**WHAT THIS TASK INVOLVES**
No pictures should appear in the copy. Reproduce exactly the lines from the one containing "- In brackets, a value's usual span" through the end of the material below.

━━━━━ INFORMATION PROVIDED ━━━━━

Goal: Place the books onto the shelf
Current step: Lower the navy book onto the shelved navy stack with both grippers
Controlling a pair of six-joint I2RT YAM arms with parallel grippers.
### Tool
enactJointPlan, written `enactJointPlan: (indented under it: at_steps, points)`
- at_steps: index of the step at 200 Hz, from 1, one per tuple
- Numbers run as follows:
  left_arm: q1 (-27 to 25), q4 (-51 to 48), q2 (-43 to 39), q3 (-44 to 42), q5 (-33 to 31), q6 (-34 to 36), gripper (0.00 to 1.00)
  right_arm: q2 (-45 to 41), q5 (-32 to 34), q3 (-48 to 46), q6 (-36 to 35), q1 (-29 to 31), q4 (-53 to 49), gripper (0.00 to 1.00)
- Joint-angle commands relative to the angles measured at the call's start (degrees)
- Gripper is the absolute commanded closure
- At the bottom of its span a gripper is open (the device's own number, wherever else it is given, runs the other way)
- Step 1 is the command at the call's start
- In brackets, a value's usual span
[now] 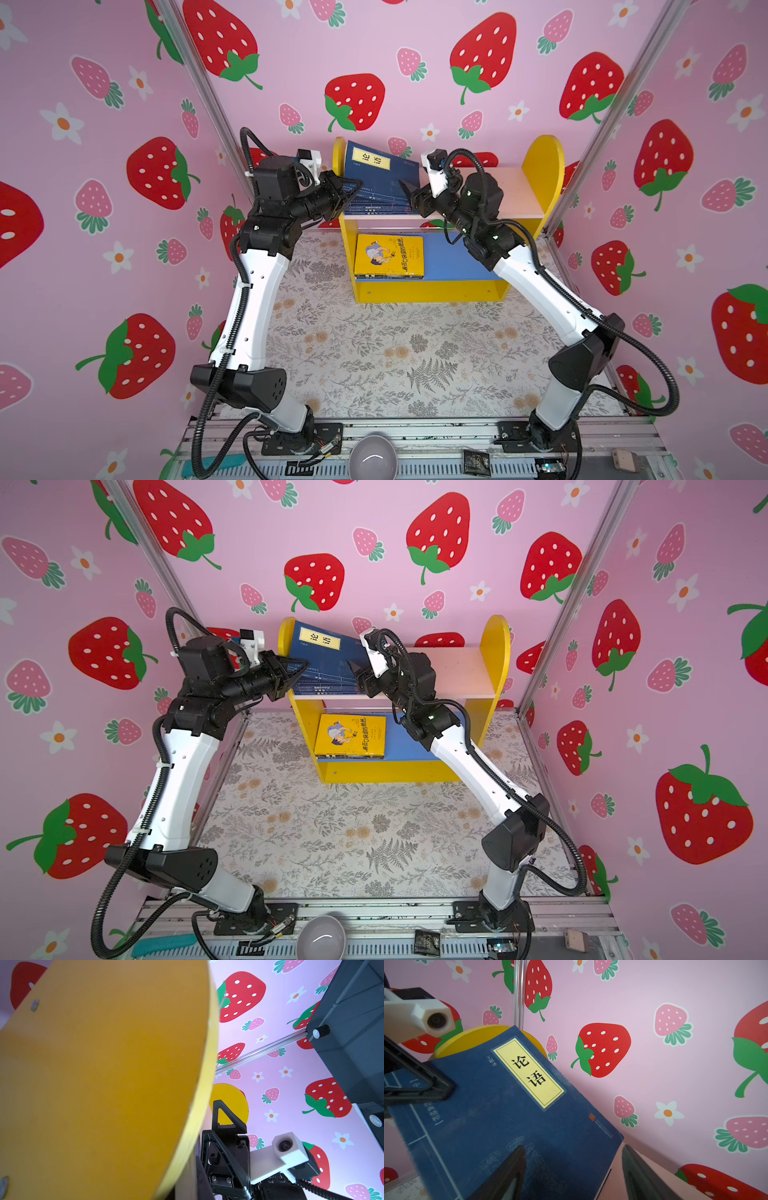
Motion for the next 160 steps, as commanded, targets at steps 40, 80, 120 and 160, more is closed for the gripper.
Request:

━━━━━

**EXERCISE RESPONSE**
- In brackets, a value's usual span
[now] 
Motion for the next 160 steps, as commanded, targets at steps 40, 80, 120 and 160, more is closed for the gripper.
Request:

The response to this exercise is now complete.